This book debuted in February 2007, written by Geoff Johns. The cover of this book shows the round table of the JSA surrounded by 17 heroes including Sandy Hawkins, now wearing a black cape and fedora reminiscent of the original Sandman. According to Geoff Johns' interview in Wizard #180 (October 2006) Sand would become the JSA's "Recon Man" doing more detective work in the process. He was brought in on issue #3, appearing in a cloud of smoke and speaking of nightmares, attributes more recognizable of Wesley Dodds than for Sandy Hawkins. Issue #5 shows this version of Hawkins as more sober and serious than previous incarnations. For about a year the character was not used in the series, nor were his face and name shown in the JSA roll call found framing the main story pages. He was not seen again until issue #14 (2008) where Johns portrayed him as tormented by perverse and horror-filled nightmares. He was briefly freed of these dreams by Gog, but rejects this gift as he felt it made him a less effective investigator, discovering a dead child that he was sure he could have saved if he still had his powers. When the JSA discovers that Gog is forming a parasitic bond to Earth that would make it impossible for him to leave without destroying the planet, Gog takes back his gifts in a fit of anger.

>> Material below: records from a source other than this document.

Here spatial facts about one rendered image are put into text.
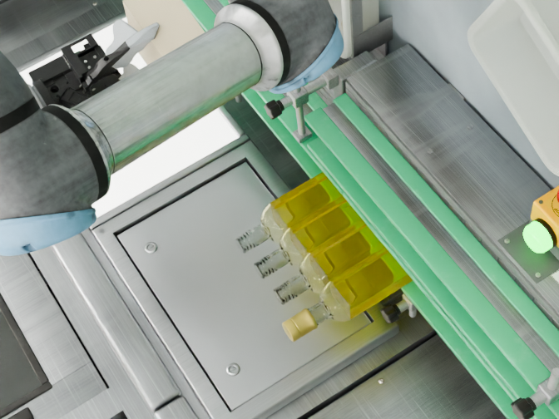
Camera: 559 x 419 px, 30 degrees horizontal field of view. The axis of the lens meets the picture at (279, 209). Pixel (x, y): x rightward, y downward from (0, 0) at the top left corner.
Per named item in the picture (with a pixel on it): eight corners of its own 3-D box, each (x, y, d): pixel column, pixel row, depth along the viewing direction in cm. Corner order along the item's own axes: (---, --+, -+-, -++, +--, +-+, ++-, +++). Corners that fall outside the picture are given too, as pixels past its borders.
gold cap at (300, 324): (304, 303, 160) (279, 318, 159) (316, 320, 158) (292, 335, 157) (306, 315, 162) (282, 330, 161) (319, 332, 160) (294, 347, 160)
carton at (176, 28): (165, -22, 159) (122, 0, 158) (220, 53, 154) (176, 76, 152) (173, 23, 170) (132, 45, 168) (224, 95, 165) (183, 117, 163)
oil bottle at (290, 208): (363, 165, 178) (257, 228, 173) (362, 145, 173) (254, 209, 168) (383, 187, 175) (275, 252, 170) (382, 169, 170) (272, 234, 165)
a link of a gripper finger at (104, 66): (118, 38, 152) (80, 79, 155) (123, 46, 152) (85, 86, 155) (137, 45, 156) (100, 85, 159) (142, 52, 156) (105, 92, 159)
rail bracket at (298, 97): (332, 110, 175) (269, 145, 173) (327, 44, 161) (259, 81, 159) (342, 121, 174) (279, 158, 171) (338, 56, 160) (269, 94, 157)
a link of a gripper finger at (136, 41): (131, -3, 154) (91, 40, 157) (150, 25, 151) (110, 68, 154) (144, 2, 156) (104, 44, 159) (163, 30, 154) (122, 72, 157)
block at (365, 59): (366, 83, 175) (331, 103, 174) (364, 46, 168) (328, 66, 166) (378, 96, 174) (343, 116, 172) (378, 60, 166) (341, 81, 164)
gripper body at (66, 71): (94, 30, 158) (22, 66, 155) (121, 71, 155) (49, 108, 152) (102, 57, 165) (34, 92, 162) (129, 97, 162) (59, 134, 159)
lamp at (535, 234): (533, 229, 146) (516, 239, 145) (537, 212, 142) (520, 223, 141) (555, 252, 143) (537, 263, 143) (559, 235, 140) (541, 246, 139)
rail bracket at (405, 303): (443, 281, 174) (378, 322, 171) (445, 260, 168) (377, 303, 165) (458, 298, 172) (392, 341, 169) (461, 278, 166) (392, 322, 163)
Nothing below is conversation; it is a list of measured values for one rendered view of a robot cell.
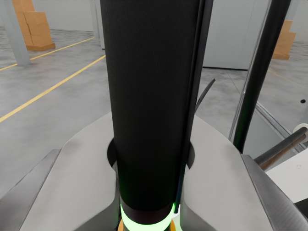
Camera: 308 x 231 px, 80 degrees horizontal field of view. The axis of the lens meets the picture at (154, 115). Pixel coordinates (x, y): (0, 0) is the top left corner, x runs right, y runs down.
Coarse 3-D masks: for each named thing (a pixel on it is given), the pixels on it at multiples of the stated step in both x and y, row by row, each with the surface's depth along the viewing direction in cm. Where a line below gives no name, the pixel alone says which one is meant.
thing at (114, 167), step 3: (114, 165) 60; (114, 168) 60; (117, 171) 53; (117, 174) 53; (117, 177) 53; (117, 180) 52; (117, 183) 53; (117, 186) 52; (120, 201) 51; (120, 204) 54
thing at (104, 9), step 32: (128, 0) 5; (160, 0) 5; (192, 0) 5; (128, 32) 5; (160, 32) 5; (192, 32) 6; (128, 64) 6; (160, 64) 6; (128, 96) 6; (160, 96) 6; (128, 128) 7; (160, 128) 7; (128, 160) 8; (160, 160) 8; (128, 192) 9; (160, 192) 9
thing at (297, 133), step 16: (272, 0) 11; (288, 0) 10; (272, 16) 11; (272, 32) 11; (272, 48) 11; (256, 64) 12; (256, 80) 13; (256, 96) 13; (240, 112) 14; (240, 128) 15; (304, 128) 29; (240, 144) 16; (288, 144) 26; (256, 160) 22
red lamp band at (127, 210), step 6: (120, 198) 11; (174, 198) 11; (126, 204) 10; (168, 204) 10; (126, 210) 10; (132, 210) 10; (138, 210) 10; (156, 210) 10; (162, 210) 10; (168, 210) 10; (132, 216) 10; (138, 216) 10; (144, 216) 10; (150, 216) 10; (156, 216) 10; (162, 216) 10; (138, 222) 10; (144, 222) 10; (150, 222) 10; (156, 222) 10
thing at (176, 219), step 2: (178, 214) 18; (176, 216) 17; (178, 216) 17; (174, 218) 17; (176, 218) 17; (178, 218) 17; (174, 220) 17; (176, 220) 17; (178, 220) 17; (174, 222) 17; (176, 222) 17; (178, 222) 17; (176, 224) 16; (178, 224) 16; (176, 226) 16; (178, 226) 16; (180, 226) 16; (176, 228) 16; (178, 228) 16; (180, 228) 16; (176, 230) 16; (178, 230) 16; (180, 230) 16

In the "Doomsday Clock" storyline, Hawkins returns alongside many other superheroes to the DC Universe when Doctor Manhattan, inspired by Superman, undoes the changes that he made to the timeline that erased the Justice Society and the Legion of Super-Heroes.

==Powers and abilities==
Like his mentor, Hawkins developed prophetic dreams. He later gained a silicon-based body that is elastic, highly durable, and able to transform into sand. Additionally he gains control over seismic energy.

===Equipment===
Hawkins is proficient with many handgun-based weapons such as gas guns and wirepoon guns.

==In other media==
- Sandy Hawkins / Sand makes non-speaking appearances in Justice League Unlimited as a member of the Justice League.
- Sandy Hawkins / Sand received an action figure in Mattel's Justice League Unlimited toyline.